Recently, as we began analysing Ministry of Justice (MoJ) datasets for a current research project, one issue quickly stood out: the way M.E./C.F.S. is categorised within these systems simply didn’t align with what we know about the condition. Instead of appearing alongside other neurological illnesses, it was repeatedly placed in groups associated with mental health conditions or learning difficulties. This unexpected pattern prompted us to look more closely at how the MoJ’s linked datasets classify health conditions and why such a significant discrepancy exists. What we found highlights a long‑standing structural problem in the way older administrative systems record disability, and why it is so important that this is finally addressed.

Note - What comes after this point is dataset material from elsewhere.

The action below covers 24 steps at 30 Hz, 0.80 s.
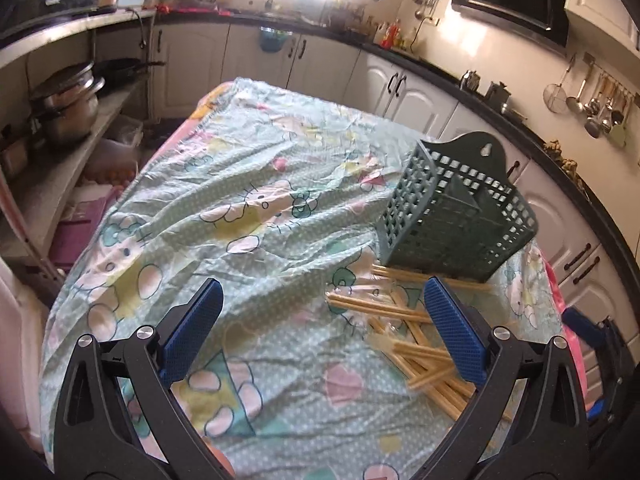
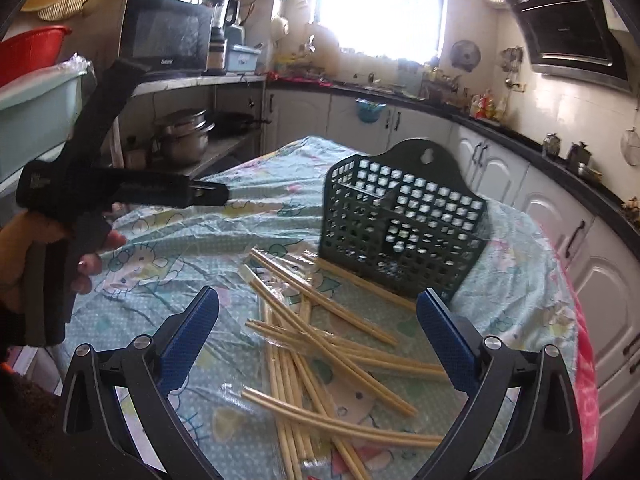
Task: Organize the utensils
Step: 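Move the left tool toward the chopstick pile while the right tool approaches it too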
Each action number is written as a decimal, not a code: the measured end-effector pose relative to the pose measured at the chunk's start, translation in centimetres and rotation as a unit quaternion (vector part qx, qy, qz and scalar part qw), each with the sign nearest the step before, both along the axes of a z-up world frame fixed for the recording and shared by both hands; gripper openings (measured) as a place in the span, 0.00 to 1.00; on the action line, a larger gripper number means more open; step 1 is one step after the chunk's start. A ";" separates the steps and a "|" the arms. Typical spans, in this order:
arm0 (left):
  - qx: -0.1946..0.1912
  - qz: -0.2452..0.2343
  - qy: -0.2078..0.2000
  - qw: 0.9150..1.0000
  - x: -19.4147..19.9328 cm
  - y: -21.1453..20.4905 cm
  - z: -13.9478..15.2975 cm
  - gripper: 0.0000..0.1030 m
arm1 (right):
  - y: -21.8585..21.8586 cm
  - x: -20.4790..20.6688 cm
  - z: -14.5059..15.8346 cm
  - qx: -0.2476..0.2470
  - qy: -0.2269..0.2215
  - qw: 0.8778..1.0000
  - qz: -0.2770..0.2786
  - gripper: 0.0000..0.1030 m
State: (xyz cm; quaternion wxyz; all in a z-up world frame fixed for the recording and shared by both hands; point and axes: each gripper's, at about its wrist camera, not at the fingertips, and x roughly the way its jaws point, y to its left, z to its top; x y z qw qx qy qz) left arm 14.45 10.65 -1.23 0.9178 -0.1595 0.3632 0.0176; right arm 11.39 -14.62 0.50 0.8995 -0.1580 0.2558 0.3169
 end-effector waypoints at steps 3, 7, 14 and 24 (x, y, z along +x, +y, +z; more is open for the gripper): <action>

See update at the bottom of this blog – 16/03/2026.
When we examined Ministry of Justice data, we were struck by how often M.E./C.F.S. appeared to be grouped alongside mental health conditions or learning difficulties such as dyslexia. This immediately raised a fundamental question: why is a neurological disease being presented as if it were a psychological or cognitive‑learning issue? The Ministry of Justice’s (MoJ) Data First webpage offers no explanation, because the problem doesn’t originate there. Instead, it comes from the older administrative systems that feed into the linked datasets Data First brings together. These systems rely on broad, simplistic categories that group people by perceived “vulnerability” rather than clinical accuracy. As a result, M.E./C.F.S. was historically placed in mental‑health or learning‑difficulty categories, and those outdated labels have simply been carried forward into modern datasets.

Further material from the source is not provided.